We've seen it used as intermediary steps in pipelines, so as a convenient place that 1 pipeline could deposit data that something downstream would need. It's been a real game changer to have around, and I'm very glad that we did it for our own internal purposes.
[00:23:27] Unknown:
And I'm sure that having it available as well as you're deploying the managed Kubernetes service has been beneficial as well because of the fact that a lot of cloud native workloads leverage object storage as a backing store rather than relying on persistent disk on the underlying infrastructure that they're running on? Absolutely.
[00:23:46] Unknown:
The LKE service has built in support for our block storage product. So if you need persistent disk storage, it's available to your Kubernetes clusters on our platform. But object storage can be much more useful when you don't want to have to mount a disk or worry about any of those details. You just have data that you need to put somewhere
[00:24:07] Unknown:
and know that it's gonna be there when you wanna retrieve it later. And as far as the s 3 API itself, I'm curious what your thoughts are on its state as the de facto standard for object storage. Have you found it to be at all limiting? Or do you think that it's beneficial in general that there is this 1 standard that everyone is coalesced around? Well, I'll start off by saying that the s 3 API is obviously very good. It is ubiquitous.
[00:24:35] Unknown:
It has excellent tooling. It plugs right into an amazing number of off the shelf things. And it makes it very easy to work with. But when developing this product specifically, I had to work with it at a much lower level. And when you actually start making calls to s 3 directly instead of using some tool or library to do it, it becomes very apparent the design limitations of the API. For instance, it's often not easy to compile all the information you want about an object or a bucket from just 1 API call. You have to, as an example, to fetch the ACLs of a bucket, you need to make a separate call.

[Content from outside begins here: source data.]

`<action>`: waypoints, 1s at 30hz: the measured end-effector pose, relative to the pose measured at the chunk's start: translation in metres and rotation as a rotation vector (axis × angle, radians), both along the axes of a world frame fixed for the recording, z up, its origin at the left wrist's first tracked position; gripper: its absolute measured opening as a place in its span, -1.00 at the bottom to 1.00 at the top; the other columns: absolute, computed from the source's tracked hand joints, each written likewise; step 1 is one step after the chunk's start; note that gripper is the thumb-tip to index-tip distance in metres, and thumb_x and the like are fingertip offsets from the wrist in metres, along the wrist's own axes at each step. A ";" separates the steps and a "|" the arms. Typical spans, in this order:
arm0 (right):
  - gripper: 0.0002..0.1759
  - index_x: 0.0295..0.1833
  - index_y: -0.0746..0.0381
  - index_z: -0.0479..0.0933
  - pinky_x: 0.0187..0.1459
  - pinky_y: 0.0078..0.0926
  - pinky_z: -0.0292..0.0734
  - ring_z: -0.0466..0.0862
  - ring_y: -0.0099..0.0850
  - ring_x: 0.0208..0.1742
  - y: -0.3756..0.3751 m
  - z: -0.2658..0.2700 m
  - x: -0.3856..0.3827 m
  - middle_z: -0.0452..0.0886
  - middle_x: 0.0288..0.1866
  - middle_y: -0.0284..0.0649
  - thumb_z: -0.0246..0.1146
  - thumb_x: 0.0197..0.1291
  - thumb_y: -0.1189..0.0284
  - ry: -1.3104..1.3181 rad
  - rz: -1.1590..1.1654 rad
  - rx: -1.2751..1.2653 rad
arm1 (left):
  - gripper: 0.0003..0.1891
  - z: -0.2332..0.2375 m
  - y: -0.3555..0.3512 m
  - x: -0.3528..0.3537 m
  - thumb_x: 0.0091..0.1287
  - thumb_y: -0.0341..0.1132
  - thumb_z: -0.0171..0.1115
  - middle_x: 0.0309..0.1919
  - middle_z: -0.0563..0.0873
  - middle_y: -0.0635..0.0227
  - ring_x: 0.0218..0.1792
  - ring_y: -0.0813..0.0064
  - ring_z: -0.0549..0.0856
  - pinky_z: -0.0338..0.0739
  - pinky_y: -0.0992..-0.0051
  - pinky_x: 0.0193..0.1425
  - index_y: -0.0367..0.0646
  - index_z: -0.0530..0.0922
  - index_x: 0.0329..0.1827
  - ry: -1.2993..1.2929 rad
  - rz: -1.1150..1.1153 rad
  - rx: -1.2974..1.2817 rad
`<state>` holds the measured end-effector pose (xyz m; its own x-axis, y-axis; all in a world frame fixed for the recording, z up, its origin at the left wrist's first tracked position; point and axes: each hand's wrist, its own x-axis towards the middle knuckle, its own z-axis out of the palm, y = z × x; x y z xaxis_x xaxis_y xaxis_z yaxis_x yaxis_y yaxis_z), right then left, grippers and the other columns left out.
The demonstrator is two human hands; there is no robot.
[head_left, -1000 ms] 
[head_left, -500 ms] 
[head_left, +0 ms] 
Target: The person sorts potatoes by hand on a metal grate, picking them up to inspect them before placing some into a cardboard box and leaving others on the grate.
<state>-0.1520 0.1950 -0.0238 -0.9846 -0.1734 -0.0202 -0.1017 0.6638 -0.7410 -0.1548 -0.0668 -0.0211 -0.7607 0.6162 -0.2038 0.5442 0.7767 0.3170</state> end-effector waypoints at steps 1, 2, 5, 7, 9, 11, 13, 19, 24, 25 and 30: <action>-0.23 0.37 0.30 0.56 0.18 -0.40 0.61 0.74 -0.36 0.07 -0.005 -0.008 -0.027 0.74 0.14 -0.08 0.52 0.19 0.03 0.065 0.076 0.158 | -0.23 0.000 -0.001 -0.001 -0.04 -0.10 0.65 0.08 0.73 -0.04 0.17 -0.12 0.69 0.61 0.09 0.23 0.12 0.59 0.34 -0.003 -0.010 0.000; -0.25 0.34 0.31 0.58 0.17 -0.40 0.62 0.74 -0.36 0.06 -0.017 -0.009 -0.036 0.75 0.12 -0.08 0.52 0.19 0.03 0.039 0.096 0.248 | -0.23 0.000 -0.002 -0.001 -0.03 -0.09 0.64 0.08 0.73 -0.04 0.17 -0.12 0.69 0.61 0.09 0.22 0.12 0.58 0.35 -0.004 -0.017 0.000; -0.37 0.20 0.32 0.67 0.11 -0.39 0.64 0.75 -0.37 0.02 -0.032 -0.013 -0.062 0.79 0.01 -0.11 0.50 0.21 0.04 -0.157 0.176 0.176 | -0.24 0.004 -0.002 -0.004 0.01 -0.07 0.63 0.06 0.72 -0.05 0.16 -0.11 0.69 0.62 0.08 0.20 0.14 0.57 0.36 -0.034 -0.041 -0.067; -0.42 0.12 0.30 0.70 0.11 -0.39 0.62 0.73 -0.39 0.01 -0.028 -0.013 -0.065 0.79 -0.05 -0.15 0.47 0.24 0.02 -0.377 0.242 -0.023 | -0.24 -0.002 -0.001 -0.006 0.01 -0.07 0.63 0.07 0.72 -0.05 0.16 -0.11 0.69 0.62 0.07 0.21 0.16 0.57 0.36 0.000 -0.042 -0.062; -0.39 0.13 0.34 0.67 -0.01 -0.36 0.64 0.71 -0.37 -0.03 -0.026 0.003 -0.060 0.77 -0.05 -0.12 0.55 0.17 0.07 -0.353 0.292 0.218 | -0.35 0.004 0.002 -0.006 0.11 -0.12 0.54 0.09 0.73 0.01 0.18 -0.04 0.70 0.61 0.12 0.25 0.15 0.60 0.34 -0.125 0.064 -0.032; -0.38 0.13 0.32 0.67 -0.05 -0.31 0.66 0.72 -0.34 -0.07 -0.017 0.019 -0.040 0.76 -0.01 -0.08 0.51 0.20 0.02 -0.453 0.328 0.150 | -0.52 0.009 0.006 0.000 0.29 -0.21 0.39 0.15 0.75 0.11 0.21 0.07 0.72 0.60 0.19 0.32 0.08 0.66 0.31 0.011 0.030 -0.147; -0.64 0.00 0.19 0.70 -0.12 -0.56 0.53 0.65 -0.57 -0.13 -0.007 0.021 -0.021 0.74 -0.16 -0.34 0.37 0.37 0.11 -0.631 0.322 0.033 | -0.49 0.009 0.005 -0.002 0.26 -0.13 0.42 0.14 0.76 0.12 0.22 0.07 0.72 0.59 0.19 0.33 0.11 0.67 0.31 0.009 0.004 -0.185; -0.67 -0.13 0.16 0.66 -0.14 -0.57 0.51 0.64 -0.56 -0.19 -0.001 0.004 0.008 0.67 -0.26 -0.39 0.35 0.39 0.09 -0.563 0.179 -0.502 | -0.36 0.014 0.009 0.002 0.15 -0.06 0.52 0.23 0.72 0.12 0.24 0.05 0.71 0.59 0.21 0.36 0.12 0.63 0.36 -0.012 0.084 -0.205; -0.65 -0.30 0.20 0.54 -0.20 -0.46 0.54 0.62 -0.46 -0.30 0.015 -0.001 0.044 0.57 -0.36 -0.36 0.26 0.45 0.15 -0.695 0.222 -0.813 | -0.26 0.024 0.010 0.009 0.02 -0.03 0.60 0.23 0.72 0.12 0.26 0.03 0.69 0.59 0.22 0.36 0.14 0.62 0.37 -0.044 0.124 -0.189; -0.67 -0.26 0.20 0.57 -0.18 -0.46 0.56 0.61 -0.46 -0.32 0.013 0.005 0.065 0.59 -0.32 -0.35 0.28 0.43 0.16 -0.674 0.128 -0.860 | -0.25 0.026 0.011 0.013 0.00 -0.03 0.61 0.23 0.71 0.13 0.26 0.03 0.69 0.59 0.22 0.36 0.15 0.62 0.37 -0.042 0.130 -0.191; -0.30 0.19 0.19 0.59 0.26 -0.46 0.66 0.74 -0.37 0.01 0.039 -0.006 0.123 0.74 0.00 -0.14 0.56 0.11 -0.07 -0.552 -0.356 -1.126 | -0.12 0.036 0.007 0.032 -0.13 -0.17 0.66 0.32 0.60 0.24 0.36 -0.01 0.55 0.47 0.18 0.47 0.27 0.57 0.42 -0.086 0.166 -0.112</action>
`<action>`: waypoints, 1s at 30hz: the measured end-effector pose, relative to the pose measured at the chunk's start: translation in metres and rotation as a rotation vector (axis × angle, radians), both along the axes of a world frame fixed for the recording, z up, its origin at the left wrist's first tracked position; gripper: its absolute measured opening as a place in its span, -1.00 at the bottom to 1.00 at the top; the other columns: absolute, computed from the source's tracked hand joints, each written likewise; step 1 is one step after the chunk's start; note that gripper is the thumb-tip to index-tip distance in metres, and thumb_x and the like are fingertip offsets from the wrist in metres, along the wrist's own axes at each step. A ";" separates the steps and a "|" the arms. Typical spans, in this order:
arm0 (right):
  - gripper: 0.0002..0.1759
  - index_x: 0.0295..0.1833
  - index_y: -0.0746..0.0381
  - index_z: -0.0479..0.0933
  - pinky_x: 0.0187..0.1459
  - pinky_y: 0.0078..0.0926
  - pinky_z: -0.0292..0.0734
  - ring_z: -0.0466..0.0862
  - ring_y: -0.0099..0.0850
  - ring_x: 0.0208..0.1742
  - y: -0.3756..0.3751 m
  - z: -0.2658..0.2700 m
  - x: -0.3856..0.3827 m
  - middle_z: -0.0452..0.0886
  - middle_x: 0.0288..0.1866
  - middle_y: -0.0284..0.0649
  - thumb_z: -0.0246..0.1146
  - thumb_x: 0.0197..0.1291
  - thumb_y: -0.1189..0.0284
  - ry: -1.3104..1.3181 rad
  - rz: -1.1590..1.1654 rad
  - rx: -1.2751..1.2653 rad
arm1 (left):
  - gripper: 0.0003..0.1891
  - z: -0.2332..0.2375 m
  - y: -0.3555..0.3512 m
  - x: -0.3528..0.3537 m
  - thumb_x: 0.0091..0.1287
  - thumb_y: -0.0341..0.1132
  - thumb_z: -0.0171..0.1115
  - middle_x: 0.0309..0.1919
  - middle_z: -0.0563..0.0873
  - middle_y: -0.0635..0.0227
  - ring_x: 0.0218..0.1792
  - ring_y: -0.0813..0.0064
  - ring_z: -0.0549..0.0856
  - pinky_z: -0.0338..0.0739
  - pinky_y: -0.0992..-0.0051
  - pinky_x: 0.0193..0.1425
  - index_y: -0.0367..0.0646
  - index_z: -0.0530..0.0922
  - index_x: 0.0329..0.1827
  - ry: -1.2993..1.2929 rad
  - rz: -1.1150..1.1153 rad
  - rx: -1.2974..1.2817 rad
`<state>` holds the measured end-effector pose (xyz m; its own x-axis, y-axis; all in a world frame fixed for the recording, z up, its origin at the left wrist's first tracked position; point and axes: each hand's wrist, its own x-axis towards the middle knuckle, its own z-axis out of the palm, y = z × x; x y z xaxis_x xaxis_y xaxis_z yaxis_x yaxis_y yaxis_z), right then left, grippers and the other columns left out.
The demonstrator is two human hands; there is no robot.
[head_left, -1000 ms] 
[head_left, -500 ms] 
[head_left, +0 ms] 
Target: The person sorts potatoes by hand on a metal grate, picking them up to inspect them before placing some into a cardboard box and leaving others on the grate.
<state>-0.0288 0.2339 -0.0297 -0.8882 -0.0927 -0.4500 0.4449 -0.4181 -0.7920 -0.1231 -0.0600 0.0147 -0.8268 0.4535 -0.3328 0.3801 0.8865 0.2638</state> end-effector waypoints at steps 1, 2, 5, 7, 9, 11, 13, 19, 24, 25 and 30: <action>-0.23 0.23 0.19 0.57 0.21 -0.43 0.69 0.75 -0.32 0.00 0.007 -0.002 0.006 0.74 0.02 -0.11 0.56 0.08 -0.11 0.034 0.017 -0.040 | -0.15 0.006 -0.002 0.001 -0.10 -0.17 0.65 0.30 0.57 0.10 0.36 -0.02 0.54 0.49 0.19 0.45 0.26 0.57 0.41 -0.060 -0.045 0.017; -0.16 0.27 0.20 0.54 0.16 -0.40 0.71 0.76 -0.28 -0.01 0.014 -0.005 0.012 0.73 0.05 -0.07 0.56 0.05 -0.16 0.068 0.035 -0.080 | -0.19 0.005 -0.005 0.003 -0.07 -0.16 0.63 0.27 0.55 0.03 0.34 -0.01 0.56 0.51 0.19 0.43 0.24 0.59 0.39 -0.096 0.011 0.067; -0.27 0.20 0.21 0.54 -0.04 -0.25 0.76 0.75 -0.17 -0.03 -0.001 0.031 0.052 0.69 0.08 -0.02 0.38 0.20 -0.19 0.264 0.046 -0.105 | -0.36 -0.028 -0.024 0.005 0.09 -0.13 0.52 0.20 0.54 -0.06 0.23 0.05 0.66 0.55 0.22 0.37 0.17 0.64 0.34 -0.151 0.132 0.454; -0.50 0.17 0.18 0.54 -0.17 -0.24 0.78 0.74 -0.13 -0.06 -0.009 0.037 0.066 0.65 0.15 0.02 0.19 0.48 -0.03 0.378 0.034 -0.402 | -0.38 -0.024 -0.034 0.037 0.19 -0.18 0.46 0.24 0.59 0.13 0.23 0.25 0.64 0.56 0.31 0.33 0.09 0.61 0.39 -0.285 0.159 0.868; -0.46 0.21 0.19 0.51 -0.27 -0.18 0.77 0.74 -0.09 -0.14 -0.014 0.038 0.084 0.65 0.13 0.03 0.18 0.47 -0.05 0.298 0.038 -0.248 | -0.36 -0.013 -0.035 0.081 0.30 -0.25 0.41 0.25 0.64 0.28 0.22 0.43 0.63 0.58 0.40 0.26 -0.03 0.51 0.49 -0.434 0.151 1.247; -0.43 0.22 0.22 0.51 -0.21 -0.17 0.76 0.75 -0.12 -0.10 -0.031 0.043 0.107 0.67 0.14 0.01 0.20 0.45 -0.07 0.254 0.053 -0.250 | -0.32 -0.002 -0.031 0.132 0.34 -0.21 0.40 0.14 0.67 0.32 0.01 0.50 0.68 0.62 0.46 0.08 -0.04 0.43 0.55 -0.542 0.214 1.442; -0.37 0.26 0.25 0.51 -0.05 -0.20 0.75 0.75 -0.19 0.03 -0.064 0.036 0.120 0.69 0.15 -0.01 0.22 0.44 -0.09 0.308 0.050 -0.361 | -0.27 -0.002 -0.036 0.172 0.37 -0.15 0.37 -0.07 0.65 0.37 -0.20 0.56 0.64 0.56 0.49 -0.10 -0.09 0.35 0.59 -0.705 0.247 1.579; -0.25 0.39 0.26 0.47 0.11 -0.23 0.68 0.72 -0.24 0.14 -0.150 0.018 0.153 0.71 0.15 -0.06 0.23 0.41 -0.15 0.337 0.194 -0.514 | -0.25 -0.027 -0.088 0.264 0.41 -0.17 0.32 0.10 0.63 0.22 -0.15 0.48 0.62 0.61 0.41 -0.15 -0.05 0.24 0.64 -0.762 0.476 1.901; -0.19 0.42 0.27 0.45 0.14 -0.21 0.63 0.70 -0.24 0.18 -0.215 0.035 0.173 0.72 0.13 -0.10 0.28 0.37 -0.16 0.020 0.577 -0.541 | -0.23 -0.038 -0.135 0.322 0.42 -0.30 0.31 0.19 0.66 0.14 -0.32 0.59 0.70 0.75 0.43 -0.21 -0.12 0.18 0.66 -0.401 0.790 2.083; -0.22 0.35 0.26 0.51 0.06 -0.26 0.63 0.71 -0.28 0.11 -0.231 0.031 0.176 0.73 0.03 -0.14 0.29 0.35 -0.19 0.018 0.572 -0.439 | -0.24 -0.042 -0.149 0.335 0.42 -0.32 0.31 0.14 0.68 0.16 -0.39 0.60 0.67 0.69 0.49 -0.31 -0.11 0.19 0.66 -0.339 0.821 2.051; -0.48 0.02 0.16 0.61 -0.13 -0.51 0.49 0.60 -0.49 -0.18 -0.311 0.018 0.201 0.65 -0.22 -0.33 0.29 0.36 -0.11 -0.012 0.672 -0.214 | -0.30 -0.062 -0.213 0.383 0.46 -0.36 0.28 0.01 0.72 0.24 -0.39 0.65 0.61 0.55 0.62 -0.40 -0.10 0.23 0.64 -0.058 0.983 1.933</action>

And to fetch the permissions for other users, you have to make a separate call. And so it can be easy to build up a whole bunch of calls to s 3 that you want just to compile 1 piece of useful information. Additionally, it's got some features that while very powerful, can also be very hidden, like the bucket version that you mentioned earlier, which has some very strange bits of behavior in that, the prior versions won't be obvious when you are listing objects in most ways because they're not returned from the regular s 3 endpoint. And you have to make special calls to find them. But you can't delete a bucket that isn't empty. So if you want to remove a bucket that appears to be empty, you might not be able to because it's got prior versions.
And disabling versioning isn't enough to get rid of them in all cases. You often need to configure a lifecycle policy and then wait until they clear themselves out. We also had 1 customer during the beta period who was very confused about the usage in 1 of their buckets because we were reporting that they were using a huge amount of data. And from their perspective, it looked like they were using very little. And after working with the customer and looking at Ceph and trying to debug it, we found that it was actually all hidden in multipart upload metadata. So S3 gives you, I think, 5 megabytes per file per upload. And if the file you need to upload is bigger than that, you have to upload it in multiple chunks.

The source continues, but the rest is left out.